TASK TO CARRY OUT:
The whole listing, please: repeat it exactly, with the pictures left out.
╭──
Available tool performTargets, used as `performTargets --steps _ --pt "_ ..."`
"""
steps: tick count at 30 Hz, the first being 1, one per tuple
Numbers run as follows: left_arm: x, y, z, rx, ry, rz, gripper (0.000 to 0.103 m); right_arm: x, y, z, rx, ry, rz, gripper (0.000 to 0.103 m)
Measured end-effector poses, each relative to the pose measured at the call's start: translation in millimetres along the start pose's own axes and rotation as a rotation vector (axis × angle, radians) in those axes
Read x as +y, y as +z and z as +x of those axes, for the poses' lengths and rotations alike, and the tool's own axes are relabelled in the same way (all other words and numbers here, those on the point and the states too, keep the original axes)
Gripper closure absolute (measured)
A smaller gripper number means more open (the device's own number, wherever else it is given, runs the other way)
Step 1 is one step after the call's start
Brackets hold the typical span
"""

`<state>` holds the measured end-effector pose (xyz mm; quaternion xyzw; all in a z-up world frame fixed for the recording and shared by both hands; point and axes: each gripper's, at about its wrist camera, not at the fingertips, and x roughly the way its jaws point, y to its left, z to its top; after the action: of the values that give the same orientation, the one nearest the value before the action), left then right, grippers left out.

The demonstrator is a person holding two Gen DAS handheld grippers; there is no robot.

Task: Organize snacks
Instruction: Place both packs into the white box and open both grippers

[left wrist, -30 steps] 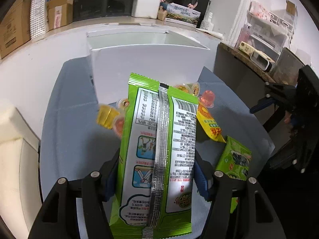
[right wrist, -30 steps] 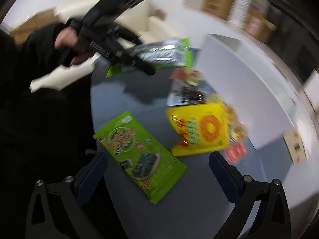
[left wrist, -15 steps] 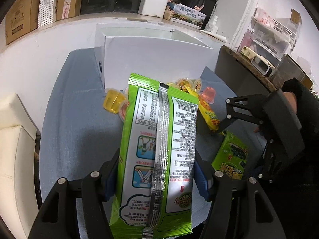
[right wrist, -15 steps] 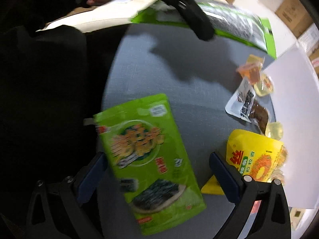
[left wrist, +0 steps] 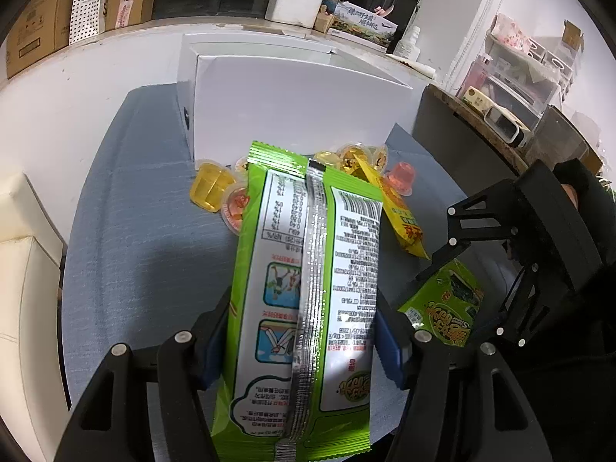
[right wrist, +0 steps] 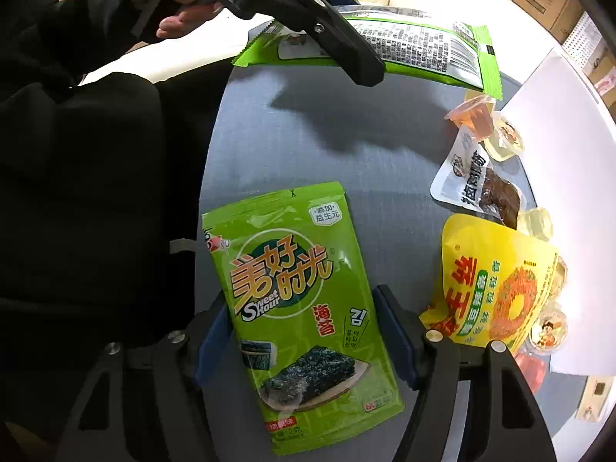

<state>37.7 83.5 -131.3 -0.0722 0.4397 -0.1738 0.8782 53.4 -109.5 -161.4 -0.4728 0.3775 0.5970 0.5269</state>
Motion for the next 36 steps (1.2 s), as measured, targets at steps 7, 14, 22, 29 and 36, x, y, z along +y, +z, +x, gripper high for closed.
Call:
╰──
WRITTEN ANSWER:
Available tool performTargets, used as `performTargets --steps _ --pt "_ ..."`
"""
steps: tick count at 30 Hz, the first being 1, one per tuple
Numbers run as follows: left_arm: x, y, z, rx, ry, rz, gripper (0.000 to 0.103 m); right_arm: x, y, z, rx, ry, rz, gripper (0.000 to 0.103 m)
Measured end-effector poses, each relative to the pose measured at the call's start: translation in millimetres along the start pose's own axes and rotation as a rotation vector (axis × angle, radians) in those axes
Read x as +y, y as +z and z as +x of those axes, for the poses' lengths and rotations alike, and the tool's own axes are relabelled in the same way (all other words and numbers here, those on the point and the states too, keep the original axes)
Gripper closure absolute (measured)
A smaller gripper number means more open (the device's own number, wherever else it is given, runs the other way)
Step 1 is one step after the call's start
Brackets hold the typical span
"""

`<state>` holds the measured end-effector pose (xyz mm; quaternion xyzw; all in a z-up world frame fixed for the recording and shared by both hands; point and axes: each gripper's, at about its wrist camera, not at the fingertips, and x roughly the way its jaws point, y to its left, z to its top; after the action: of the values that give the same orientation, the one nearest the value before the action), left then right, grippers left out.

The demonstrator is a person holding two Gen DAS handheld grippers; there is no robot.

Task: Organize snacks
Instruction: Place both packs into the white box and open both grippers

[left wrist, -30 steps] 
[right wrist, -30 steps] 
[left wrist, -15 steps] 
[right wrist, -15 steps] 
[left wrist, +0 steps] 
[right wrist, +0 steps] 

<state>37.7 83.5 -131.3 -0.0722 0.4397 -0.1738 0.8782 53.4 -109.5 -161.4 -0.4728 0.3775 0.5970 0.5269</state>
Motion for the next 36 steps (1.2 s), as measured, targets at steps 7, 14, 22, 29 and 36, x, y, z along +y, +z, +x, gripper high for closed.
Call:

There is nothing further to this exercise.